I mentioned them in OP.

 *schorsch_76 wrote:*   

> dracut works for me just fine.

 

Really glad for you. Nonetheless it doesn't work for me.

 *schorsch_76 wrote:*   

> please dont request from others to serve you.

 

Do I? I have just asked for an advice, nothing more. Although if you insist... OBEY AND SERVE ME, YOU MISERABLE SLAVE!!! :)

----------

## NeddySeagoon

grey_dot,

I like the kernel provided script, which is also documented on the Gentoo Wiki

No black magic like dracut and genkernel, you retain complete control.

----------

## grey_dot

 *NeddySeagoon wrote:*   

> grey_dot,
> 
> I like the kernel provided script, which is also documented on the Gentoo Wiki
> 
> No black magic like dracut and genkernel, you retain complete control.

 

Unfortunately, this doesn't work for me since I use a bit more complex setups involving RAID, LVM, LUKS, etc. Tweaking shell scripts for each machine I have will drive me crazy.

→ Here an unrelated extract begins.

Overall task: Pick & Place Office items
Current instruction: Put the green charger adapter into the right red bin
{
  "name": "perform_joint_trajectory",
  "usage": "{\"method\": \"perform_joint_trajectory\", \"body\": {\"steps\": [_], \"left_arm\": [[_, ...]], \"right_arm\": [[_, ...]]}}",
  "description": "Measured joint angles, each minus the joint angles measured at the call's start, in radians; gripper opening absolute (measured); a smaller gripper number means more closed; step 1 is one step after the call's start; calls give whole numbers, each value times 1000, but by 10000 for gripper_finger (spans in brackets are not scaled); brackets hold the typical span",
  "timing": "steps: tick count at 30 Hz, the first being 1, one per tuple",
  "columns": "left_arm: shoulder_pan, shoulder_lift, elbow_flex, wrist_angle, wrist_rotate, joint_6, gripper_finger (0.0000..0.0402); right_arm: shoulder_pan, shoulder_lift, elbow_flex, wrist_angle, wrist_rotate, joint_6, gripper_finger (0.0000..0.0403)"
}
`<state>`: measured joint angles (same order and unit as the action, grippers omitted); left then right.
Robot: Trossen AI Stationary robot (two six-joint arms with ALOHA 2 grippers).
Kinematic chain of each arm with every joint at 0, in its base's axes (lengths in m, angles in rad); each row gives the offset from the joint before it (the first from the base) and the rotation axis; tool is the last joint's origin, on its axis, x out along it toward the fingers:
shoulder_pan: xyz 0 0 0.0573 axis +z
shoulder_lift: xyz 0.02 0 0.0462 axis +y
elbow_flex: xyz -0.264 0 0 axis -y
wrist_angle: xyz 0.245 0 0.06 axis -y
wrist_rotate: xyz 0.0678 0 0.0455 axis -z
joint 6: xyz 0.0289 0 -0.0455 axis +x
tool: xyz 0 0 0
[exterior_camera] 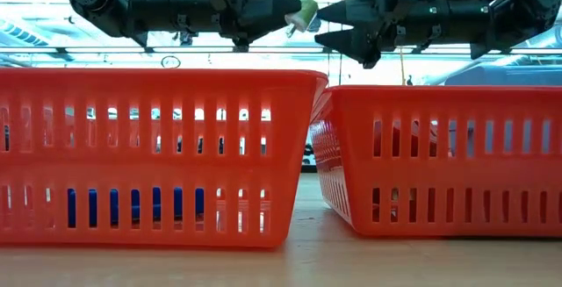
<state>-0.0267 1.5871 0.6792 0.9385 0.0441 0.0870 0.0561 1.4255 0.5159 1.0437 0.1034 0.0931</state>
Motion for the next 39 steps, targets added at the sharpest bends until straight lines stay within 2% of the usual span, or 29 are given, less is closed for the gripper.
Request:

p.s. I gathered some patches adapting mkinitcpio to work on gentoo. My laptop (luks+lvm) boots fine, though I had to add 'modprobe reiserfs' into initrd init script because udev fails to load the module. I'll try to solve this issue later. Everything else just works. The code is here https://bitbucket.org/braindamaged/mkinitcpio-gentoo/

----------

## NeddySeagoon

grey_dot,

I use raid and lvm too.

You only build the initrd once per machine, unless something fundamental changes, so it becomes like firmware.

I don't have any kernel modules in my initrd.

If you are concerned about hard coding UUIDs, you can pass them via the kernel line, so you don't even need to edit the init scripts from one system to another.

Of course, parsing the kernel line is extra work but you only need to write the code for that once.

----------